Similar genres can be determined by observing the probability of each genre for each track. The genre with the second highest probability for each genre is listed as the pair. These genre pairs can show the overall relationship and similarity between the genres. Bar charts for each target were plotted to show the most similar genres based on the pairs. Since there were significantly more rock and electronic tracks, the percentages of the total number of songs specified as that top genre were plotted instead of the raw numbers. These plots were created with Bokeh to include interactive tab panes that gives a more condensed layout to visualize the genre similarities.
Rock music shows similarities with most other genres, which could be due to the large proportion of rock music in the dataset. Electronic music also shared strong similarities with many other genres, such as experimental and hip-hop. Aside from the two most popular genres, the most interesting finding was classical music similarity with folk and jazz music.
Genre similarity was also visualized with an interactive chord diagram built using Plotly. This visualization technique is especially useful to observe relationships within a dataset. The ideograms around the circumference proportionally illustrate the total number of tracks that fit the genre with the arc lengths. The ribbons in the middle that connect two nodes describe the relationship between the two genres with the number of tracks with the genre pairs. The chord diagram helps visualize the genre pairs all on one figure, which is useful to get an overall perspective of genre similarity.
A simple interactive application to predict genre based on musical features was built using Flask. Each feature has a range input that can be dragged to a specified value, which will then output the number for better accuracy. After submitting the features with the click of the button at the bottom, the app will return the genre of music that had been inputted.

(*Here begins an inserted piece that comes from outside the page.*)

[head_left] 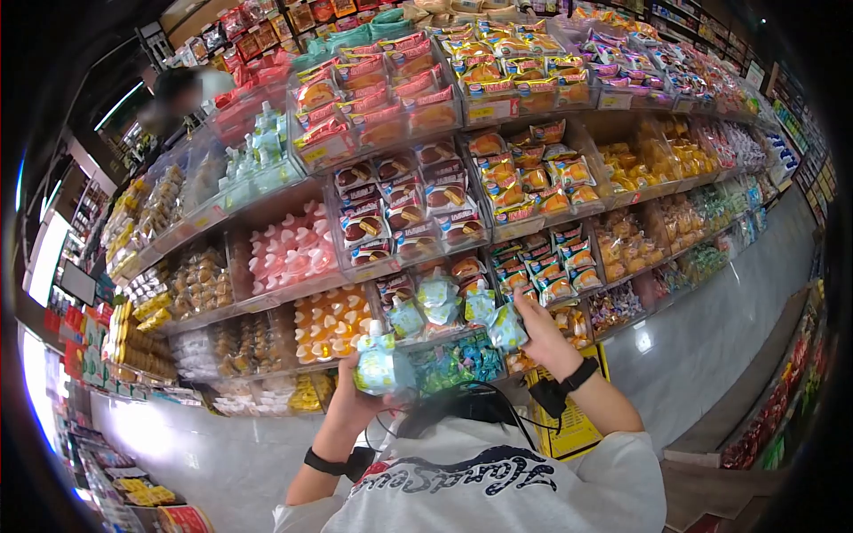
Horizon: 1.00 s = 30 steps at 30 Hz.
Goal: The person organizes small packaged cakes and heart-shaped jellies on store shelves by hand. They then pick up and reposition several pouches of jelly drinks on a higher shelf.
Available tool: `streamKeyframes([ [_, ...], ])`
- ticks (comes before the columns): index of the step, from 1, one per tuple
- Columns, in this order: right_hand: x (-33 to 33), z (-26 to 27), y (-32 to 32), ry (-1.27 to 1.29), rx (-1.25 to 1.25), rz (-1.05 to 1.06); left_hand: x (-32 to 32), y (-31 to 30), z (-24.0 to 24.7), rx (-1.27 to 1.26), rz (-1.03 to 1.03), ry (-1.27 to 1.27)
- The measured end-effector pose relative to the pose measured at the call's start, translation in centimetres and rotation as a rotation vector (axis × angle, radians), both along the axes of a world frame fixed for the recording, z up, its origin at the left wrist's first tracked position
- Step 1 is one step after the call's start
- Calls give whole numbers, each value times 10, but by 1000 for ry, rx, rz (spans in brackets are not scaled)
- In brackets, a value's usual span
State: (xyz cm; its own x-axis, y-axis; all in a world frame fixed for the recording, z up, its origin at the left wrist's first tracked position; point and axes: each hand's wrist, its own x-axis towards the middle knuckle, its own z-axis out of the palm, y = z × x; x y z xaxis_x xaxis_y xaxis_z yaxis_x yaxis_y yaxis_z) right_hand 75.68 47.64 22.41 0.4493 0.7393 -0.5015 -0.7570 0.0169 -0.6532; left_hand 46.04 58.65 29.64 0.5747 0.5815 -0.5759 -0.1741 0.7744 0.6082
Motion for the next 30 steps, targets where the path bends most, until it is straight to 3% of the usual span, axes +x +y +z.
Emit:
streamKeyframes([
  [3, 18, -17, 18, 85, 63, 169, -16, 8, -1, -40, 127, 33],
  [7, 23, -39, 49, -107, -74, 288, -25, 7, 8, 35, 228, 83],
  [11, 25, -64, 77, -159, 66, 254, -39, 10, 0, 7, 254, 69],
  [14, 19, -52, 88, -86, 74, 196, -43, 10, -5, -4, 236, 59],
  [19, 23, -41, 87, 48, 249, 269, -40, 11, -13, -33, 143, 35],
  [26, 33, -40, 40, 122, 369, 106, -10, 36, -31, -21, 7, 68],
  [30, 50, -56, -3, 208, 384, -114, 18, 59, -47, 26, -56, 103],
])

The Random Forest model returned a much higher accuracy score than the K-Nearest Neighbors and Logistic Regression models. The accuracy score of 0.746 showed over a 50% improvement over the baseline model. This model’s predicted probability of each genre indicated the presence of rock and electronic music elements in most other genres. The large number of tracks for these two genres likely contributed this. Setting these two genres aside, the similarity of classical music to folk and jazz was perhaps the most interesting finding. Knowledge of genre similarity can potentially connect listeners to explore new genres of music, which can boost the listeners’ overall wellbeing and significantly increase revenue for the music streaming industry.
In the future, more audio features from the Echo Nest API can be used to improve the accuracy of the model. The current model excludes the over 200 temporal features for the sake of simplicity. More data for genres other than rock and electronic music can be mined as well in order to create a more balanced dataset. These changes can help the model predict the genre and second most probable genre more accurately, which can then more successfully recommended new music that listeners will like.